Chroniques

par nicolas munck

Ricercar Consort dirigé par Philippe Pierlot
Ihr werdet weinen und heulen, cantate BWV 103

Laß, Fürstin, laß noch einen Strahl, ode funèbre BWV 198
La Folle Journée / La Cité, Nantes
- 30 janvier 2015
princesse Christiane Eberhardine von Brandenburg-Bayreuth, reine de Pologne
© deutsche fotothek

Dans un programme fait de grands écarts esthétiques et temporels, convoquant tout à la fois les premiers balbutiements baroques, la seconde école de Vienne et les passions romantiques, la figure tutélaire du cantor de Leipzig semble toutefois planer, avec insistance, au-dessus de la Cité des congrès pendant ces quelques jours. Passions, Magnificat, motets, messes, cantates, concertos, suites,Art de la fugue, Offrande musicale… en un mot, difficile d’échapper à la déferlante d’un compositeur manifestement au cœur de ce « programme passions ».

C’est du reste par une proposition funèbre du Ricercar Consort, placé sous la direction de Philippe Pierlot, regroupant la Cantate BWV 103 « Vous pleurerez et vous lamenterez » et le Tombeau de sa Majesté la Reine de Pologne BWV 198 – également connu sous le nom de Trauerode (Ode funèbre) – que nous plongeons les oreilles dans cette édition 2015 de La Folle Journée. Déjà bien intégrée au répertoire de l’ensemble, la cantateIhr werdet weinen und heulen avait fait l’objet d’une parution discographique remarquée en 2007, aux côtés de la Messe en la majeur BWV 234. Si Laß, Fürstin, laß noch einen Strahl, le tombeau créé en 1727 à Leipzig à l’occasion des funérailles de la princesse Christiane Eberhardine von Brandenburg-Bayreuth [notre illustration], épouse de l’Électeur de Saxe, est essentiellement connu pour sa fonction rituelle, il n’en demeure pas moins un véritable chef-d’œuvre de musique funèbre, regorgeant de trouvailles d’orchestration. Notons le choix d’un instrumentarium très spécifique qui associe deux traversos, deux hautbois d’amour, deux violes de gambes, deux luths, un dispositif de cordes et un continuo (couplage clavecin et orgue positif, dans cette version). C’est essentiellement cette dimension orchestrale, marquée par la justesse et le contrôle parfait d’un équilibre quasi discographique, qui retient particulièrement l’attention dans ce riche programme. En lien direct avec l’expression des affects, l’orchestration de Bach, parfois très minimale, joue de tous les contrastes (sections notes tenues aux bois sur orchestre à cordes en pizzicato, effets de tutti densifiés, etc.) et d’une certaine économie de moyen (aria d’alto n°5 dans le Tombeau, exclusivement accompagné par l’ensemble de violes sur conduite harmonique au positif).

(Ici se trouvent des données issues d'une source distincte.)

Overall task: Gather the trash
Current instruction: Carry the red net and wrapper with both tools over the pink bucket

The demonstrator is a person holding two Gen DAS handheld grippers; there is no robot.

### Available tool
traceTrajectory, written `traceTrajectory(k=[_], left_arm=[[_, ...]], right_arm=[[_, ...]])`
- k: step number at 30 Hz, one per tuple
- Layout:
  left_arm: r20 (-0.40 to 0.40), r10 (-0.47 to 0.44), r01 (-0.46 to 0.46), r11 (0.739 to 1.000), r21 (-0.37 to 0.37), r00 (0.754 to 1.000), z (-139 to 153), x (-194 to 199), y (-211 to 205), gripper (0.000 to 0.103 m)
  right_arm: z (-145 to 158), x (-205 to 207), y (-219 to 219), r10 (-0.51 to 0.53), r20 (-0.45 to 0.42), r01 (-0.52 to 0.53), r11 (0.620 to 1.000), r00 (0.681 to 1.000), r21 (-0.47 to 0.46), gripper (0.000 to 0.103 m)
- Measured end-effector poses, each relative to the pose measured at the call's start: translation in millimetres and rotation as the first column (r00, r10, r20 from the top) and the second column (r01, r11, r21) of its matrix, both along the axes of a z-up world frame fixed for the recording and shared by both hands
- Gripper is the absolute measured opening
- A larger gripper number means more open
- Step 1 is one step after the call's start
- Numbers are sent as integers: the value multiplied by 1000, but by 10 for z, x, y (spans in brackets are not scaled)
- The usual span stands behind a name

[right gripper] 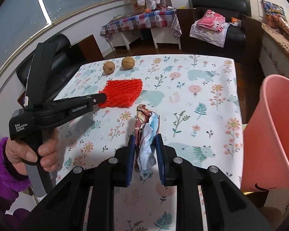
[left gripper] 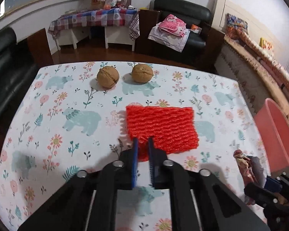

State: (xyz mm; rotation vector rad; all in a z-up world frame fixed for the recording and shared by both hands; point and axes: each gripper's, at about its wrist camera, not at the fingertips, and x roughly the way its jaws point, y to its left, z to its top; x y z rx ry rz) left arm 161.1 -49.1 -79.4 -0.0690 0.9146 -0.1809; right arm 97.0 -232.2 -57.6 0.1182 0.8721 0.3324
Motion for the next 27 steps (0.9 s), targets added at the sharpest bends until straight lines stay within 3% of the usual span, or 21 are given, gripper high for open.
traceTrajectory(k=[8,14,21,27], left_arm=[[67,-26,30,997,-67,997,406,-237,-57,6],[144,-108,123,987,-100,984,809,-434,-377,6],[198,-221,248,961,-123,955,1109,-543,-932,6],[199,-326,352,930,-110,924,1157,-586,-1523,6]], right_arm=[[151,-141,-226,-47,53,45,998,997,39,22],[315,-271,-496,-126,98,120,991,987,61,22],[474,-418,-1136,-299,142,294,954,944,51,22],[439,-531,-1689,-432,127,429,902,893,53,22]])
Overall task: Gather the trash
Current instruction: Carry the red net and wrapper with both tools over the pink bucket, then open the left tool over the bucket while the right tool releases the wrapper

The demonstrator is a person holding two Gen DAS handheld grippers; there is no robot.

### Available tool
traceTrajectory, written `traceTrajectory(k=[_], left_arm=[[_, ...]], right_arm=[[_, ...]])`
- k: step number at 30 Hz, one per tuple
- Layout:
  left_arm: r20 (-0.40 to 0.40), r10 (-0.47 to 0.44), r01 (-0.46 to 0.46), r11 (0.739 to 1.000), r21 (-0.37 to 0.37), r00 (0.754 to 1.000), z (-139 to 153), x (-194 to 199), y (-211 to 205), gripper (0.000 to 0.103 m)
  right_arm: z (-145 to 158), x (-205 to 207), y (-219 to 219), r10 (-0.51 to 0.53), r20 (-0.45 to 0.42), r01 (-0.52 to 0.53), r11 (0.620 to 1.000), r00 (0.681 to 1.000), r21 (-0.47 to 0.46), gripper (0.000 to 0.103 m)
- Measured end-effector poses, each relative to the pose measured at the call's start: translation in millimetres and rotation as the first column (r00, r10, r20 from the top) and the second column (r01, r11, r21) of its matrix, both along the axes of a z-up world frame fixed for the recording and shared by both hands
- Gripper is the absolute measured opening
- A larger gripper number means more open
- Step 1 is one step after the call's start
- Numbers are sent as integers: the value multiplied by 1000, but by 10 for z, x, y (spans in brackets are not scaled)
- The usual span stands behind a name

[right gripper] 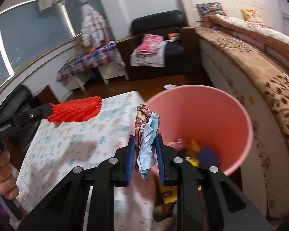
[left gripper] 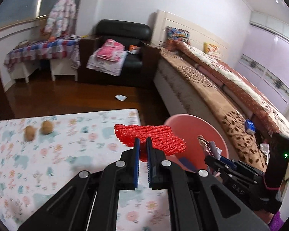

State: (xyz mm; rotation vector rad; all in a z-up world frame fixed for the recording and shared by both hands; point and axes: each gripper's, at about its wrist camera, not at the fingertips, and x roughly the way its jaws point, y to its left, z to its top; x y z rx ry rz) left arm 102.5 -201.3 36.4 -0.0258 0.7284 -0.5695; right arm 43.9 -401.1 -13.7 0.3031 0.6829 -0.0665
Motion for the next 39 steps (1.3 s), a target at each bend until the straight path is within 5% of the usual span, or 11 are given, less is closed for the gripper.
traceTrajectory(k=[12,31,39], left_arm=[[-42,-129,133,986,104,991,-319,-18,-932,6],[-93,-163,173,979,108,982,-530,34,-1230,7],[-83,-155,161,984,78,984,-510,33,-1168,30]], right_arm=[[-232,-30,-523,-103,-38,104,994,994,29,22],[-372,74,-795,-152,-65,155,986,986,57,27],[-425,61,-858,-166,-77,172,982,983,75,38]])
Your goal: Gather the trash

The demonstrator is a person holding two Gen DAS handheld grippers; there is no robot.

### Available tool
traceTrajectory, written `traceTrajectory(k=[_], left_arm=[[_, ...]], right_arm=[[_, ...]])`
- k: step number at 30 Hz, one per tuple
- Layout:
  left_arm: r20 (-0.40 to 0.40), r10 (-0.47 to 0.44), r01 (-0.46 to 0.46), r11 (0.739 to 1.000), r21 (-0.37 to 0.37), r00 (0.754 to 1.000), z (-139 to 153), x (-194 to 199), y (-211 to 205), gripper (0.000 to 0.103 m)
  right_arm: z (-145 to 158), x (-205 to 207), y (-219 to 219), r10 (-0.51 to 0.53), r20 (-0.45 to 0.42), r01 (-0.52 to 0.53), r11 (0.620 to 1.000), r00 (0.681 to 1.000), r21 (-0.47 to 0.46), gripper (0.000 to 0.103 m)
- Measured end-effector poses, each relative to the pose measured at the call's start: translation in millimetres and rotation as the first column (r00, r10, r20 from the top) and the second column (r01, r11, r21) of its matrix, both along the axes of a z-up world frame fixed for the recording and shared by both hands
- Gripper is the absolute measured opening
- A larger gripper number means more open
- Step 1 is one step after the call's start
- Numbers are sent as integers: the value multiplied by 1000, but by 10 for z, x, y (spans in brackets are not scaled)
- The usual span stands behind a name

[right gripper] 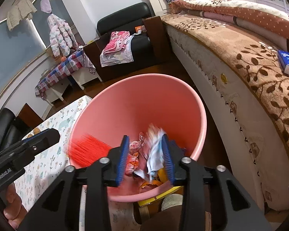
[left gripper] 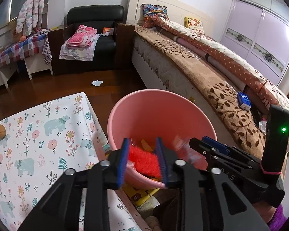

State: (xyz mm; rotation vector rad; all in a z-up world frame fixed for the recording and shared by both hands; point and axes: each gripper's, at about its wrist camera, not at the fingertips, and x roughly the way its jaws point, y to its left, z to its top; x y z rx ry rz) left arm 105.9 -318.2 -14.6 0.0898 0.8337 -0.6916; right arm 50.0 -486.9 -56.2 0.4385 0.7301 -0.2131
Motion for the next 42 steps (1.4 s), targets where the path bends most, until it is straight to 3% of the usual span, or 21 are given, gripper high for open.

Bien que réjouissante sur le papier, avec Hanna Bayodi Hirt, Carlos Mena, Hans Jörg Mammel et Matthias Vieweg, la distribution vocale donne toutefois quelques frayeurs en début de concert. Happées par un étrange effet d’éloignement acoustique en fond de salle, les voix, d’une manière générale assez blanches, légères et déployées dans une écriture virtuose, finissent par se fondre dans la sonorité de l’ensemble instrumental, créant déséquilibre et perte de compréhension du texte. Encore peut-on raisonnablement se demander si une telle salle est adaptée pour la défense de ce répertoire. Certes, une relative sécheresse acoustique peut aider appréhension et intelligibilité, mais elle manque clairement de générosité pour des instruments qui le sont par nature. Le son se fait métallique, presque dénaturé. Toujours dans le domaine du vocal, soulignons par ailleurs le choix plus que judicieux (souvent appliqué aujourd’hui) de réaliser chœurs et chorals à quatre voix solistes avec doublures de l’orchestre, une option qui, loin d’un effet de masse sans doute moins propice à ce répertoire funèbre, donne sobriété et clarté à la conduite de chaque voix.

Dans un concert ou les choix interprétatifs sont toujours menés avec élégance et une gestion parfaite des équilibres (malgré une acoustique peu favorable), nous souhaitons revenir sur deux moments de grâce de la Trauerode. Mention spéciale, donc, pour Wie starb die Heldin so vergnügt !, aria d’alto que porte la voix de Carlos Mena dans un petit bijou de clarté et de dialogue avec les instruments, ainsi que pour Was wunder ists ?, accompagnato conclusif de basse, servi par Matthias Vieweg. Une belle entrée en festival, donc, soutenue par un programme cohérent et solide et l’excellence d’un ensemble dont la réputation n’est plus à faire.